Guardare ma non toccare. Dovrebbe essere questo l’imperativo della mostra itinerante Botero a Roma che sta animando le maggiori piazze della Capitale con otto grandi sculture di bronzo realizzate da Fernando Botero tra gli anni Novanta e 2000 per culminare a Palazzo Bonaparte, dove a settembre si inaugurerà una mostra dedicata all’artista colombiano.
Guardare ma non toccare perché le otto sculture si stagliano sotto al sole cocente del luglio romano in un percorso itinerante che parte dalla Terrazza del Pincio, scende per Piazza del Popolo, attraversa Largo dei Lombardi, si incanala a Piazza San Lorenzo in Lucina, saluta Piazza Mignanelli e termina a Piazza San Silvestro.
“Botero a Roma rappresenta il primo grande evento che si tiene attorno all’opera di Fernando Botero dopo la sua scomparsa il 15 settembre scorso – spiega Lina Botero, figlia dell’artista e curatrice della mostra – Le sculture in bronzo che oggi sono esposte nel centro storico della città sono state esposte nel tempo in 25 mostre che si sono tenute a Parigi, New York, Hong Kong, Singapore, Berlino, Gerusalemme, Madrid e Buenos Aires. C’è da dire – sottolinea Lina Botero – che il legame che unisce l’artista all’Italia trae origine dalla sua passione per la pittura del Quattrocento italiano che ha segnato la sua ricerca, oltre all’aver lavorato per oltre quarant’anni alla scultura in bronzo e marmo a Pietrasanta in Toscana”.

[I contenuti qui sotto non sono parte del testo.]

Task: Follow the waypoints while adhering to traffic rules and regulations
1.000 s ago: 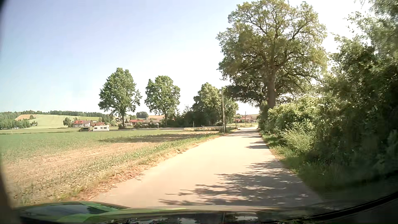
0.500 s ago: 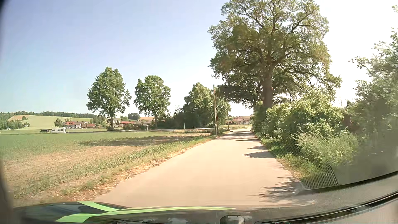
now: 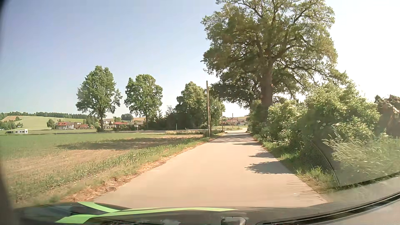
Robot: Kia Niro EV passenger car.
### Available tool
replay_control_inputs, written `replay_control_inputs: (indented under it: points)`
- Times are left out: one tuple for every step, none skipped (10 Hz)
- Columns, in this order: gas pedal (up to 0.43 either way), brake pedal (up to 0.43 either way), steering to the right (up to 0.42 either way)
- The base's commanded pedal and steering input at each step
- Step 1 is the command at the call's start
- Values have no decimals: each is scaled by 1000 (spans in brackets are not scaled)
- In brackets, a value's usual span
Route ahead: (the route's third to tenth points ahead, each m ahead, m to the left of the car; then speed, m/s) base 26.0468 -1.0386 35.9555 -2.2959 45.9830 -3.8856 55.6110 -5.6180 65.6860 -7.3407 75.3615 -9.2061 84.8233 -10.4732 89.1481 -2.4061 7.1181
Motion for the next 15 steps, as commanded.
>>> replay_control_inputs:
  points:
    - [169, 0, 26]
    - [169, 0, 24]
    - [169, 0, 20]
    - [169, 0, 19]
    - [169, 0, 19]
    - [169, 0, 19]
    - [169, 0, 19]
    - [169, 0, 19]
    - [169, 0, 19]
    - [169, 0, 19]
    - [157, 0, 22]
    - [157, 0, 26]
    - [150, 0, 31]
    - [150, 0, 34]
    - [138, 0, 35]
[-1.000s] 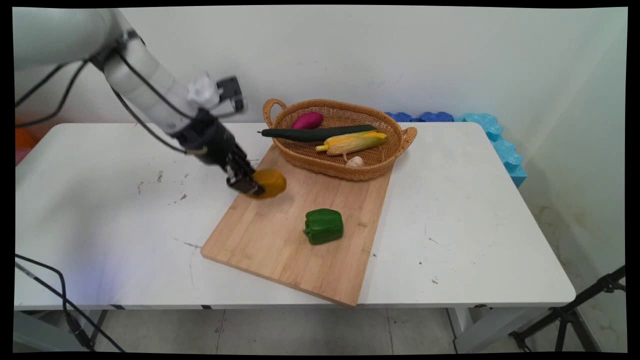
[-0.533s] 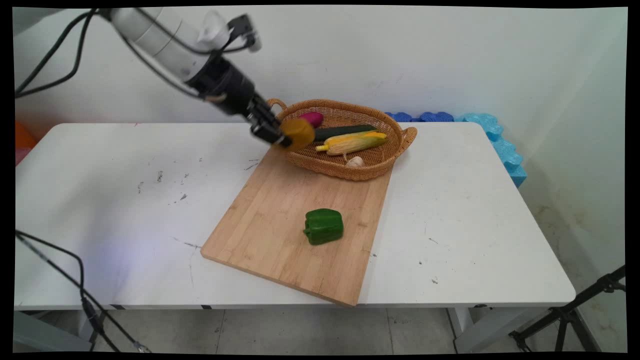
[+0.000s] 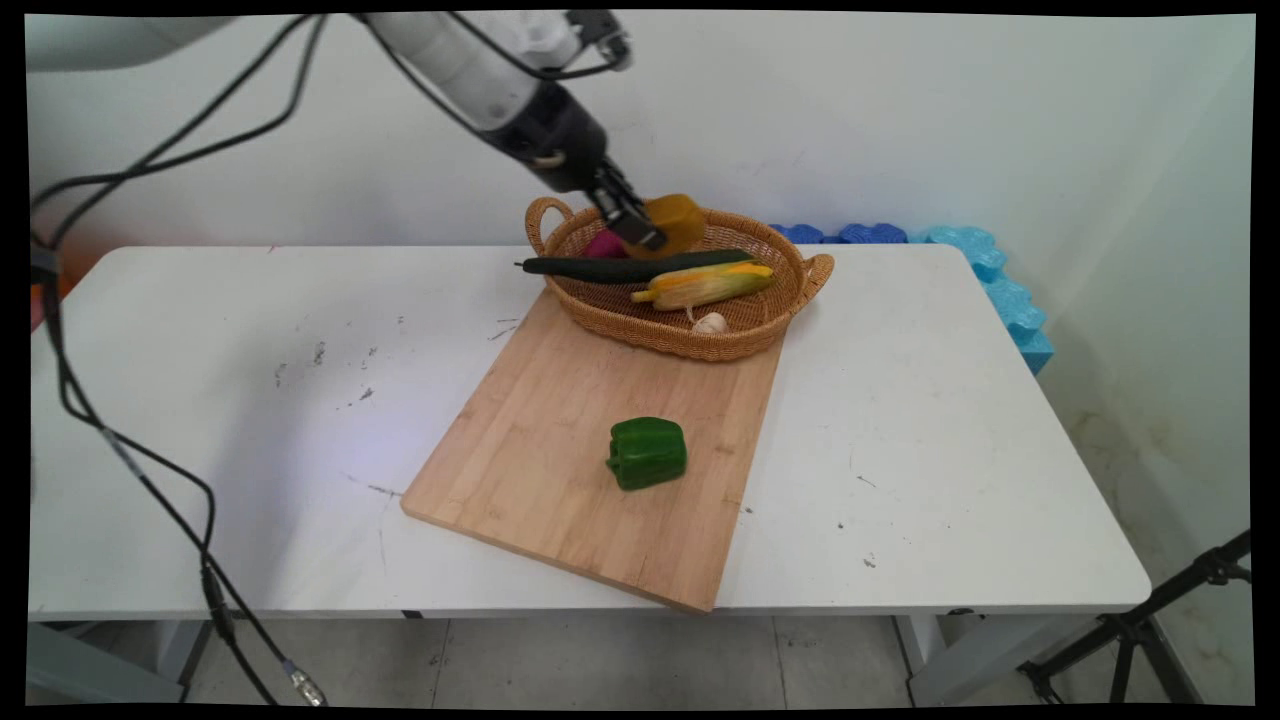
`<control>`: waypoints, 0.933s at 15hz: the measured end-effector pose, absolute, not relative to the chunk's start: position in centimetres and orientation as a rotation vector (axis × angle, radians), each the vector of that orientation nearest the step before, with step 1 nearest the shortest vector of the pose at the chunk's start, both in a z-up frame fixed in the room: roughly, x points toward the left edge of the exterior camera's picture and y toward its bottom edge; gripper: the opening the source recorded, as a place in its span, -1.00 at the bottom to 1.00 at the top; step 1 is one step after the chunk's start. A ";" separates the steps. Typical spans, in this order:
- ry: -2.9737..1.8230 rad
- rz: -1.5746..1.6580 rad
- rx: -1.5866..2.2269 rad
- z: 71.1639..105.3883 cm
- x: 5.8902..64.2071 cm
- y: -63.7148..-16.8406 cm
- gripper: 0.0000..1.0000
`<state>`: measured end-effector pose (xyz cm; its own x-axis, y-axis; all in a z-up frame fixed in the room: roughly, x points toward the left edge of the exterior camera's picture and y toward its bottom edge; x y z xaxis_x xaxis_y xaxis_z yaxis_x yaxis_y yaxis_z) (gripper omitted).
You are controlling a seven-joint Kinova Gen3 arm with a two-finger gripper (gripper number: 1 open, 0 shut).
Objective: Place the picked object in the vegetable basket
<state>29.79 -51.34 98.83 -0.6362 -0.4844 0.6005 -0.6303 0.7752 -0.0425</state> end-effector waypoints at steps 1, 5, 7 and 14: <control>-2.391 0.336 0.830 98.5 29.1 -52.0 -1.00; -2.405 0.337 0.840 96.0 25.4 -55.0 -1.00; -2.414 0.340 0.839 94.4 23.5 -56.3 -1.00; -2.435 0.343 0.873 90.1 19.3 -59.3 -1.00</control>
<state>19.29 -59.29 90.15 -0.6531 -0.5146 0.5555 -0.6482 0.7592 -0.0588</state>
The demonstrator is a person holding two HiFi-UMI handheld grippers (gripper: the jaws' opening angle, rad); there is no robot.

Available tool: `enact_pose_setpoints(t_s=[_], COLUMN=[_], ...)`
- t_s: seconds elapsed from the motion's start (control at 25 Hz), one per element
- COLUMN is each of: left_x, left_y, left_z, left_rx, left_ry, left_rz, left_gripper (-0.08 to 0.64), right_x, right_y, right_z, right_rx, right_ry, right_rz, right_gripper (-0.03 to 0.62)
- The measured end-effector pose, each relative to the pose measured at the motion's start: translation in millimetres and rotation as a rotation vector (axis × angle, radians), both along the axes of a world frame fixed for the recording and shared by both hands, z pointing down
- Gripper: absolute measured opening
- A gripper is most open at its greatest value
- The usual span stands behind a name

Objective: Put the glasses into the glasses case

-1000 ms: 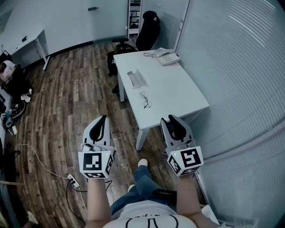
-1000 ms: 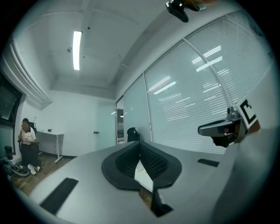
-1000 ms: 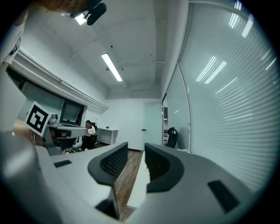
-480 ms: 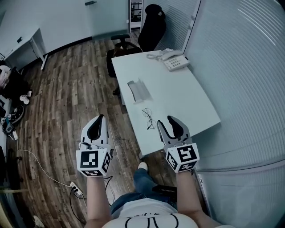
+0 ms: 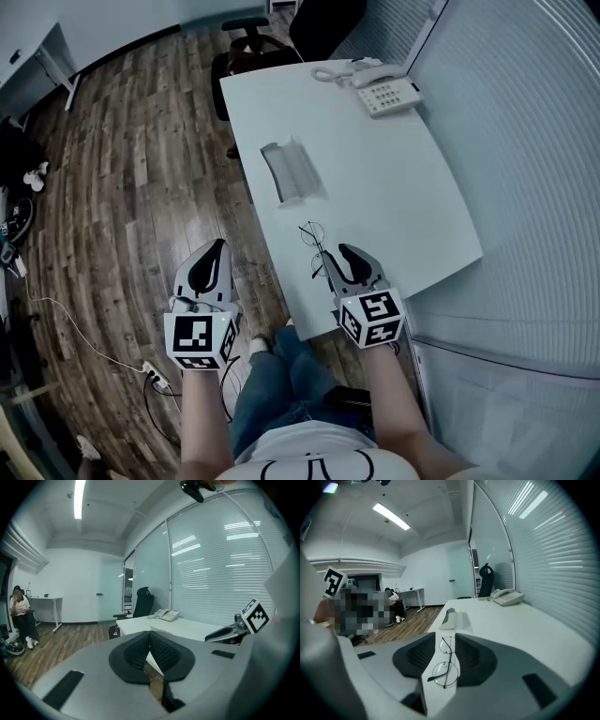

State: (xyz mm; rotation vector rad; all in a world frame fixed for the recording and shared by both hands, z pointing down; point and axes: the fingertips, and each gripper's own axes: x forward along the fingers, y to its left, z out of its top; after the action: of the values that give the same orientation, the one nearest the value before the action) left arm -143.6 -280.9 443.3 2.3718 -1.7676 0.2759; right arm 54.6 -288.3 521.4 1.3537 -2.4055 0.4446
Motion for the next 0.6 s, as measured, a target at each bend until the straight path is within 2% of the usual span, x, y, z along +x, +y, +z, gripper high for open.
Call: enact_pose_setpoints(t_s=[0.2, 0.36, 0.52, 0.6], left_x=[-6.1, -3.9, -4.5, -5.2], left_y=[-19.2, -28.2, -29.2, -30.1], left_z=[40.6, 54.3, 67.5, 70.3], left_rx=[-0.077, -0.105, -0.134, -0.141], left_ry=[0.021, 0.013, -0.011, -0.015], left_rz=[0.021, 0.050, 0.059, 0.059], left_gripper=[0.015, 0.015, 0.015, 0.015], right_x=[-8.9, -9.0, -12.3, -14.8], right_y=[-21.0, -29.9, -33.1, -34.1], right_z=[48.4, 70.7, 89.0, 90.0], right_rx=[-0.094, -0.146, -0.186, -0.186], right_ry=[0.050, 0.071, 0.159, 0.178], right_rz=[0.011, 0.029, -0.006, -0.026], right_gripper=[0.127, 0.108, 0.088, 0.030])
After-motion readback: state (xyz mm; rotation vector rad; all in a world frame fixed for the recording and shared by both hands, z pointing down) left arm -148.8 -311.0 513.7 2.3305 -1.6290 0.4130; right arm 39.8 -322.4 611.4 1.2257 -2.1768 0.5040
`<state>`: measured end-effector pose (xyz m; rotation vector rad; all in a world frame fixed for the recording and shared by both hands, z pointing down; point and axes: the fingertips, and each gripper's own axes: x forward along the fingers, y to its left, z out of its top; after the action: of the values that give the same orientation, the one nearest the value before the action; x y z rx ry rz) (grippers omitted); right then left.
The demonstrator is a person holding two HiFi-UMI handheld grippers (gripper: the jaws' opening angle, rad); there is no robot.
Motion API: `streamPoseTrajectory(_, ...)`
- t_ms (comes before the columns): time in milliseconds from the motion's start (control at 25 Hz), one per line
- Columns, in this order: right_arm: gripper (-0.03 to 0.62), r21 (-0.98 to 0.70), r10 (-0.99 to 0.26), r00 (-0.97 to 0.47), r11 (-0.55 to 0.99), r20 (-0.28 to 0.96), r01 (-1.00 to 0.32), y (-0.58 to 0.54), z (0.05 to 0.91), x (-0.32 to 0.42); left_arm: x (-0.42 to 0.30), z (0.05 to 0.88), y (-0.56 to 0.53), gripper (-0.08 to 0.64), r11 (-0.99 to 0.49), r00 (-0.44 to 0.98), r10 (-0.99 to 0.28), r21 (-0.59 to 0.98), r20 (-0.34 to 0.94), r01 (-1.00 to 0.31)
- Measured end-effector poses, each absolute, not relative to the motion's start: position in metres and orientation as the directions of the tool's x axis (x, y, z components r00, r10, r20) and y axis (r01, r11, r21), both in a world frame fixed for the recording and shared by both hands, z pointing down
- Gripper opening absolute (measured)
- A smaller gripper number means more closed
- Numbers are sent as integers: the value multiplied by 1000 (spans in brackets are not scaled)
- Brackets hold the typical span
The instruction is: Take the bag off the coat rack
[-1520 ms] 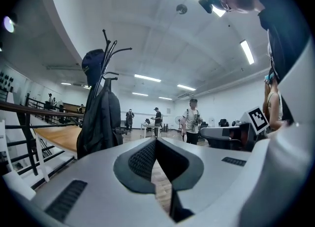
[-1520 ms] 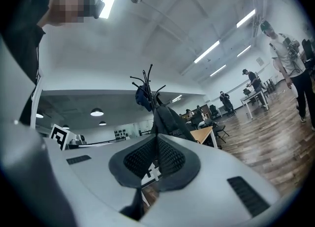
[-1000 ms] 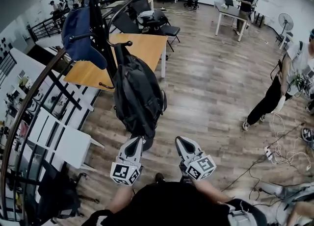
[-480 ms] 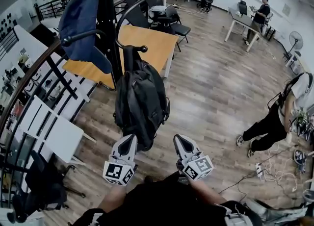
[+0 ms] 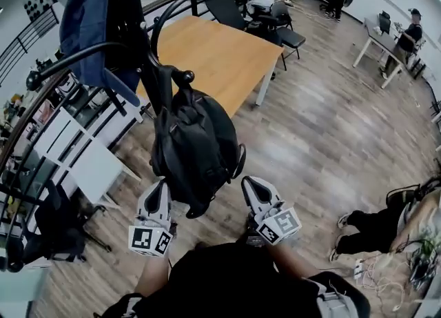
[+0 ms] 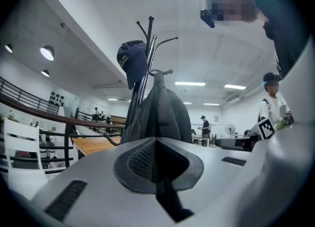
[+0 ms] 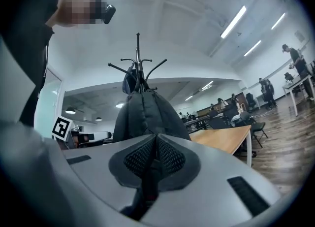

In una mostra che sarà la più completa mai realizzata a Roma, Palazzo Bonaparte, dal prossimo 17 settembre sino al 19 gennaio 2025, in occasione del Giubileo e dal venticinquesimo anno dalla nascita di Arthemisia, riunisce dipinti, sculture, disegni e acquarelli realizzati da Fernando Botero nel corso della sua lunga produzione artistica.
Opere di medie e grandi dimensioni che rappresentano la sontuosa rotondità del suo universo femminile, restituito con effetti tridimensionali e colori spesso sgargianti, ma tutt’altro che sinonimo di sensualità o di estetica naïf, primitiva. Ciò che pare in Botero non è mai la realtà in sé, ma rivestita con una patina di un’ambiguità iperrealista di matrice sudamericana.
Non mancheranno le versioni di capolavori della storia dell’arte, come le Menine di Velázquez e la Fornarina di Raffaello, il celebre dittico dei Montefeltro di Piero della Francesca, i ritratti borghesi di Rubens e van Eyck. E ancora, temi classici come il circo e la corrida, quest’ultimo forse il tema più interessante perché interpretato attraverso il filtro della tradizione ispanica molto sentita nell’arte, da Goya a Picasso. Una sala è dedicata, infine, alla più recente sperimentazione tecnica del maestro che, dal 2019, dipinse con acquerelli su tela: opere quasi diafane, frutto di un approccio delicato, forse senile, ai temi familiari di sempre.